Supplied records ::
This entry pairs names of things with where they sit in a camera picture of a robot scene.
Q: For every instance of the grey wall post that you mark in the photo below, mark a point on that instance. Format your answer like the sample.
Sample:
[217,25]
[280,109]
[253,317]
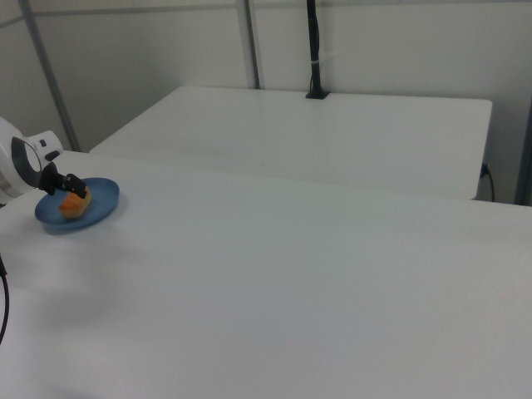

Work request :: Copy every record verbatim while leaving each picture out.

Solution ::
This entry pairs names of things with where they sit in a camera picture of a robot scene.
Q: For every instance of the grey wall post that you mark in the photo below, mark a point on that instance. Format your answer like the sample.
Sample:
[217,25]
[280,109]
[253,317]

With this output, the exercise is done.